* Task statement
Please copy each line from the entries that contains the string "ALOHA".

Stored data entries
○ ○ ○ ○ ○ ○ ○

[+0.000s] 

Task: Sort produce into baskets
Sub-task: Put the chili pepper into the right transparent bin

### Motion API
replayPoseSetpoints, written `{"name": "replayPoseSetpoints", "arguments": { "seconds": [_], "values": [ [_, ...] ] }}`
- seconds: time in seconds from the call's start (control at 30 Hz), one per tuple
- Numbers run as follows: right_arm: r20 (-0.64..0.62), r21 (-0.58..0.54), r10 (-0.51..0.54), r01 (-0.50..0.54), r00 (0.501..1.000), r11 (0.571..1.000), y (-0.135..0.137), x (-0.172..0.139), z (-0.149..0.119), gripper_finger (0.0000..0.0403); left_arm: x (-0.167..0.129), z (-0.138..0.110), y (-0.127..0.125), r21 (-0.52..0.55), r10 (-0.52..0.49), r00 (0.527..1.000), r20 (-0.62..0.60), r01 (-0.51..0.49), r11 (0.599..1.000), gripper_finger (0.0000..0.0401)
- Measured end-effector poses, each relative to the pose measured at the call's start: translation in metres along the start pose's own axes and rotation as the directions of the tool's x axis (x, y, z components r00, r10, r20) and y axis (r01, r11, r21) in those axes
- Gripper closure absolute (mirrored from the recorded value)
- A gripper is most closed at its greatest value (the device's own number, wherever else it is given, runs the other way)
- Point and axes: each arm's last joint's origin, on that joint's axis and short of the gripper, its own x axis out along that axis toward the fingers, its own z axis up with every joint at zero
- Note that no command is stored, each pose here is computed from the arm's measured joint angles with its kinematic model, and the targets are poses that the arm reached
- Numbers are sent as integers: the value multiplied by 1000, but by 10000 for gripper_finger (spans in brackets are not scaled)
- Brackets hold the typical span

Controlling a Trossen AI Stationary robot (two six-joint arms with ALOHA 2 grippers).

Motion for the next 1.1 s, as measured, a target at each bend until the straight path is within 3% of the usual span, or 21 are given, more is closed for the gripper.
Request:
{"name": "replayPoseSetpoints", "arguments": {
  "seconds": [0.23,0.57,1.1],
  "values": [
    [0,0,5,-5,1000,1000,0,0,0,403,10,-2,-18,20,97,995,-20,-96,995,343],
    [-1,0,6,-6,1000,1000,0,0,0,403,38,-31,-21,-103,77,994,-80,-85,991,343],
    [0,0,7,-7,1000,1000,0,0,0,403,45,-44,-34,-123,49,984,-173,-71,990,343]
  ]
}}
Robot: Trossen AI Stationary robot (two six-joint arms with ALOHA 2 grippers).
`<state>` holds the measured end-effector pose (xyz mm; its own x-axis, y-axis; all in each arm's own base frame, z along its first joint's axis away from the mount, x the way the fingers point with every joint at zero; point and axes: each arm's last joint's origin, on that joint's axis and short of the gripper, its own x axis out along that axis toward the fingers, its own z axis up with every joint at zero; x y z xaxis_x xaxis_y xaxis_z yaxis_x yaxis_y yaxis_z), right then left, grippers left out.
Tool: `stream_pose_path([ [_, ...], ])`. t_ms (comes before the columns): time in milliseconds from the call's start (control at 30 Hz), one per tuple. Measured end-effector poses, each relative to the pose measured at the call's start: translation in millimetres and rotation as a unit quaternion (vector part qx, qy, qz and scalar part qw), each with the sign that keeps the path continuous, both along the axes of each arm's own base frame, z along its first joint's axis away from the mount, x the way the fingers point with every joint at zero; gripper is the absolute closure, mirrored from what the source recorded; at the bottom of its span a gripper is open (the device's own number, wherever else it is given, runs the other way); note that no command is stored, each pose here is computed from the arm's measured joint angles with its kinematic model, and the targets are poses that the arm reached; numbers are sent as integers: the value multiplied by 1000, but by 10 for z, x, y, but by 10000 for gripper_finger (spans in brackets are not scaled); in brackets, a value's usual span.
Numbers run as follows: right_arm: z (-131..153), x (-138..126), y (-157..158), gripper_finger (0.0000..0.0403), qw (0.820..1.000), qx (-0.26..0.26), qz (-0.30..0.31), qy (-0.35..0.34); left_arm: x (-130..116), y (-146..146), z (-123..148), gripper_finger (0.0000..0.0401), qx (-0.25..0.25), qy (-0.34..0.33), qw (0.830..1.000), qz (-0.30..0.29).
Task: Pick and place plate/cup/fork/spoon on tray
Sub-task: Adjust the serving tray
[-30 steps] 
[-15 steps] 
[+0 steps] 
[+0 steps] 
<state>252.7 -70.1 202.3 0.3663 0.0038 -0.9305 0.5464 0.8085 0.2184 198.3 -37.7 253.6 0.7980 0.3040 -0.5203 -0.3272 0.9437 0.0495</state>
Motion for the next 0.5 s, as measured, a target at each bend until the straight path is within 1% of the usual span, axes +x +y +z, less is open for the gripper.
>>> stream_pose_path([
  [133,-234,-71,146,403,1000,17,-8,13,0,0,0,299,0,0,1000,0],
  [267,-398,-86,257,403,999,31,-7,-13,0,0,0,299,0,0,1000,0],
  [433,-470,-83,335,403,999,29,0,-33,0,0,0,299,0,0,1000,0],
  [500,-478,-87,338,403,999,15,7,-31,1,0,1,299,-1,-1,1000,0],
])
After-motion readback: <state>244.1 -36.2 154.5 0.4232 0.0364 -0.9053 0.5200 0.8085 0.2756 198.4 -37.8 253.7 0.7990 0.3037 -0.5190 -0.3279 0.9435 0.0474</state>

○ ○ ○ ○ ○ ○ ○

* Answer space
Controlling a Trossen AI Stationary robot (two six-joint arms with ALOHA 2 grippers).
Robot: Trossen AI Stationary robot (two six-joint arms with ALOHA 2 grippers).

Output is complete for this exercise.